Common values: $p = 0, 1, 2, \infty$

$\|v\|_0$: Number of nonzero components (not a true norm)
$\|v\|_1$: Sum of absolute values (Manhattan norm)
$\|v\|_2$: Euclidean length
$\|v\|_\infty$: Maximum absolute value

Geometry of Unit Balls

The unit ball $\|v\|_p = 1$ in $\mathbb{R}^2$ has different shapes for different $p$:

Unit balls for different p-norms Figure: Unit balls $\|v\|_p = 1$ in $\mathbb{R}^2$ for different values of $p$. As $p$ increases, the unit ball transitions from diamond ($p=1$) to circle ($p=2$) to square ($p=\infty$).

When Is It a True Norm?

Triangle inequality requirement: $\|x + y\| \leq \|x\| + \|y\|$

When $p \geq 1$: $\|\cdot\|_p$ is a valid norm
When $p < 1$: Not a true norm (triangle inequality fails)

The “$\frac{1}{2}$-Norm”

For $\|x\|_{1/2}$, this is not a true norm since $p < 1$, but it provides a very strong sparsity penalty that pushes many components of $x$ to zero when minimized.

Intuition: A norm must satisfy the triangle inequality (going straight is never longer than going in two steps). For $p < 1$, the unit ball is not convex, so the triangle inequality fails.

The 1/2-norm unit ball Figure: The “$\frac{1}{2}$-norm” unit ball is non-convex. The triangle inequality fails because the straight path between two points can be longer than the sum of their norms.

S-Norm

Let $S$ be a symmetric positive definite matrix. The S-norm is defined as:

\[ \|v\|_S = \sqrt{v^T S v} \]

Special case: When $S = I$ (identity matrix), we get $\|v\|_2$ (Euclidean norm).

Example

\[ S = \begin{bmatrix} 2 & 1 \\ 1 & 3 \end{bmatrix} \]

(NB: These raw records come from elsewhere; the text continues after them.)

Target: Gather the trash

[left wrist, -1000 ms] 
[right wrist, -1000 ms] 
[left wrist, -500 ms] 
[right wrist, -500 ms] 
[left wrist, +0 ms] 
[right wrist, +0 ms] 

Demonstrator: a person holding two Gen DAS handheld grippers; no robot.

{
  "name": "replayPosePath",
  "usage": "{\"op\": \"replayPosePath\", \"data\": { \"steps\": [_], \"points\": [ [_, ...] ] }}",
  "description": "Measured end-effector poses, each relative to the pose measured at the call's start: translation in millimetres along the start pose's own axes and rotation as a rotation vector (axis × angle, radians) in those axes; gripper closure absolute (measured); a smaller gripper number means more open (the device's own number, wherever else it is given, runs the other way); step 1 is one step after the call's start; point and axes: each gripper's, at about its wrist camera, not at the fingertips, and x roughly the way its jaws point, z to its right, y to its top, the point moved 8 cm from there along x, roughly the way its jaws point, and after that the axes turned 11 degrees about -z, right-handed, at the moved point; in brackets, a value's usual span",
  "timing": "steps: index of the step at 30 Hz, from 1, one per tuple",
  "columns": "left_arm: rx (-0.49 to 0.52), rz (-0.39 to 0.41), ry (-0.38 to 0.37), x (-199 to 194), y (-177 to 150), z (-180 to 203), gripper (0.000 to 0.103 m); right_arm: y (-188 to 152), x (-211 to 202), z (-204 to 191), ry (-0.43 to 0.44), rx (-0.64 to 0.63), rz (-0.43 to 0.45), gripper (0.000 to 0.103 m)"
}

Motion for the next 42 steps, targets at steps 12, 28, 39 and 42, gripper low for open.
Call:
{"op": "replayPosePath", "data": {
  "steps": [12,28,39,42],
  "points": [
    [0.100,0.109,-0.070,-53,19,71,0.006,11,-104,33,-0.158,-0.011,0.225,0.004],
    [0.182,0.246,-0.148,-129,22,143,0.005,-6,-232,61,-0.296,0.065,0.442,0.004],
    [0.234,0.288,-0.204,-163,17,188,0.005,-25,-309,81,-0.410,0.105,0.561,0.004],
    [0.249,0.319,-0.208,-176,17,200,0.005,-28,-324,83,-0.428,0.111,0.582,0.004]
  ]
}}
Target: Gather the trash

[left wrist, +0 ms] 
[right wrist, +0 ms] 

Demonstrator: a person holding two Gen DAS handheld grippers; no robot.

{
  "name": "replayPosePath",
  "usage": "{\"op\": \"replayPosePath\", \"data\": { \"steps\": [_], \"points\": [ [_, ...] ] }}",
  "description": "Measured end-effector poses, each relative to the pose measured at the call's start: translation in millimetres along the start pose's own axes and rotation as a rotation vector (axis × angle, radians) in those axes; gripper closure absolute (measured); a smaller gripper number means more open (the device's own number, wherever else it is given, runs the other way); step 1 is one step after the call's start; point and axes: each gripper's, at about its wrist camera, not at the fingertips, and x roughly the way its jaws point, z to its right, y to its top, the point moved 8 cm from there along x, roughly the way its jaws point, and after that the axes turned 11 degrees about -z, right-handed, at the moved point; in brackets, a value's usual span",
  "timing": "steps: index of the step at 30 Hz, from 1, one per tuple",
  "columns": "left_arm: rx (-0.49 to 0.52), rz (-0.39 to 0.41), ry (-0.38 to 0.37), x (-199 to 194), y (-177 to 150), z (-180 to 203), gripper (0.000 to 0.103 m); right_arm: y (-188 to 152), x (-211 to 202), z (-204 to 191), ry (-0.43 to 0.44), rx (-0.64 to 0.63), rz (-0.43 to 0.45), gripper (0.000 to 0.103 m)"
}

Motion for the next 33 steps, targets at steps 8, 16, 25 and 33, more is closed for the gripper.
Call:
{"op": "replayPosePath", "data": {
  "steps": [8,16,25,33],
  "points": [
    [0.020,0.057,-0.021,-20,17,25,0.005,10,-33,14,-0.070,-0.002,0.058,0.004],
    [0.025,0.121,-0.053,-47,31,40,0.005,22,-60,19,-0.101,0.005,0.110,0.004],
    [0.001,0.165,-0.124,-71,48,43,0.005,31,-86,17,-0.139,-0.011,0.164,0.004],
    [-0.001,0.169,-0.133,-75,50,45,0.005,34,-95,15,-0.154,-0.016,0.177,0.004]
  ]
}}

The unit ball $v^T S v = 1$ forms an ellipse whose axes are determined by the eigenvectors of $S$.

S-norm ellipse Figure: The unit ball for the S-norm $\sqrt{v^T S v} = 1$ forms an ellipse. The shape and orientation depend on the eigenvalues and eigenvectors of the symmetric positive definite matrix $S$.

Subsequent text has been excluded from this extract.